(Exercise directions) Could you set down, exactly as they stand, only the lines from the one containing "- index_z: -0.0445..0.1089" through the end of the listing?
=-=-=
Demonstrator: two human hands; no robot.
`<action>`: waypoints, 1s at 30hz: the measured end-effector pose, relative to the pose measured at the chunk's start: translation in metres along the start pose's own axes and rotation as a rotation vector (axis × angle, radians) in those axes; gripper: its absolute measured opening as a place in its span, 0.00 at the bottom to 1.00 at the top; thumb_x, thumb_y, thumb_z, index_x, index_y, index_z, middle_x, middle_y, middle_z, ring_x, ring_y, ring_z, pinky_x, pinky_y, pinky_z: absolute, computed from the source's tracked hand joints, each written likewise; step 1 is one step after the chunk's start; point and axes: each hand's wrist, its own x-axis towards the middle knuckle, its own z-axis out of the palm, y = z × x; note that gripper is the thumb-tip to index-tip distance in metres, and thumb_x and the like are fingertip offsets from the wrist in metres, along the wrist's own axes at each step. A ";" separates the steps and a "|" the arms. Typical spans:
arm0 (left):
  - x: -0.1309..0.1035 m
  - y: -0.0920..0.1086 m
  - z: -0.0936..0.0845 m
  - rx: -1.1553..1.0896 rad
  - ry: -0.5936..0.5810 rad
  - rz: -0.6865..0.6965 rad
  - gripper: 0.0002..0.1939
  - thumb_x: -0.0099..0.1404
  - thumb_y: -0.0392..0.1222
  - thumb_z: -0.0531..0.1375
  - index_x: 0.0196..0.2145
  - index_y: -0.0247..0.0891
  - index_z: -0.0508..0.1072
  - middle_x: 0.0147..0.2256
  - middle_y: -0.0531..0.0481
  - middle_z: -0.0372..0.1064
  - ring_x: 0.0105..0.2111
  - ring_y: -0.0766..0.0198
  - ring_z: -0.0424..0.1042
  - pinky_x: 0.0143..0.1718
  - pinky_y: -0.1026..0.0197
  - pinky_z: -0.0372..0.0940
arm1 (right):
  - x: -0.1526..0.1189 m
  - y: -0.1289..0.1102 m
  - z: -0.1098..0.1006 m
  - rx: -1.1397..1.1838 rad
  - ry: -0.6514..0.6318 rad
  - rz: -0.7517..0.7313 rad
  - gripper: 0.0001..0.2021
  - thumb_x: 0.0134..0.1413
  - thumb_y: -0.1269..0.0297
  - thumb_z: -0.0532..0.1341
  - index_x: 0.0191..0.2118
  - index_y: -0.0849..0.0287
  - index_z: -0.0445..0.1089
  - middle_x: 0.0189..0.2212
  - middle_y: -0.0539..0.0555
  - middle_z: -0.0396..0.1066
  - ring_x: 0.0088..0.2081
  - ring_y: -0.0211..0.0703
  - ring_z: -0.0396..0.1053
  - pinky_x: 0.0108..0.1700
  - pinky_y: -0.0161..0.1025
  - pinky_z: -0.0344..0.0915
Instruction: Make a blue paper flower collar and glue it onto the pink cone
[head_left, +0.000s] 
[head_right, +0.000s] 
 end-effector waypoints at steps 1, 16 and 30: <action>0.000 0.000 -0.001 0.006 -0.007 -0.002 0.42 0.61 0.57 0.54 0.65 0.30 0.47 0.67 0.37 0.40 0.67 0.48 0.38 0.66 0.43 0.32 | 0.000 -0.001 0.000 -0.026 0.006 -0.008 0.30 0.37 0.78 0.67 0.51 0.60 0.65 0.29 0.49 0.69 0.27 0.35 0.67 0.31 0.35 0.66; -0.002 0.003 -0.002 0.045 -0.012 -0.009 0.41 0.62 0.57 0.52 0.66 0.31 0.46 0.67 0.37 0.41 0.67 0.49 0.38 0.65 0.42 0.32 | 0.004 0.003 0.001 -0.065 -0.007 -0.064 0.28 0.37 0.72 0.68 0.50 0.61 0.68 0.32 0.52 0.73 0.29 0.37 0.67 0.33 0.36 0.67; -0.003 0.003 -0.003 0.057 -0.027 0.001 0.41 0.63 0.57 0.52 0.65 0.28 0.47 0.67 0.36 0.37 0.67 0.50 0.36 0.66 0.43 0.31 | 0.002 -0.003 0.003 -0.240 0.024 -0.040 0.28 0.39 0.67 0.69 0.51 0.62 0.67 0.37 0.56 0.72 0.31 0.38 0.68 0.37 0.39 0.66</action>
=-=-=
(Final answer)
  - index_z: -0.0445..0.1089
  - middle_x: 0.0189..0.2212
  - middle_y: -0.0539..0.0555
  - middle_z: -0.0396..0.1066
  - ring_x: 0.0088..0.2081
  - ring_y: -0.0211..0.0703
  - ring_z: -0.0396..0.1053
  - pinky_x: 0.0108..0.1700
  - pinky_y: -0.0161..0.1025
  - pinky_z: -0.0344..0.0915
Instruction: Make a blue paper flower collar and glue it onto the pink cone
[head_left, +0.000s] 
[head_right, +0.000s] 
 end-effector waypoints at steps 1, 16 and 30: <action>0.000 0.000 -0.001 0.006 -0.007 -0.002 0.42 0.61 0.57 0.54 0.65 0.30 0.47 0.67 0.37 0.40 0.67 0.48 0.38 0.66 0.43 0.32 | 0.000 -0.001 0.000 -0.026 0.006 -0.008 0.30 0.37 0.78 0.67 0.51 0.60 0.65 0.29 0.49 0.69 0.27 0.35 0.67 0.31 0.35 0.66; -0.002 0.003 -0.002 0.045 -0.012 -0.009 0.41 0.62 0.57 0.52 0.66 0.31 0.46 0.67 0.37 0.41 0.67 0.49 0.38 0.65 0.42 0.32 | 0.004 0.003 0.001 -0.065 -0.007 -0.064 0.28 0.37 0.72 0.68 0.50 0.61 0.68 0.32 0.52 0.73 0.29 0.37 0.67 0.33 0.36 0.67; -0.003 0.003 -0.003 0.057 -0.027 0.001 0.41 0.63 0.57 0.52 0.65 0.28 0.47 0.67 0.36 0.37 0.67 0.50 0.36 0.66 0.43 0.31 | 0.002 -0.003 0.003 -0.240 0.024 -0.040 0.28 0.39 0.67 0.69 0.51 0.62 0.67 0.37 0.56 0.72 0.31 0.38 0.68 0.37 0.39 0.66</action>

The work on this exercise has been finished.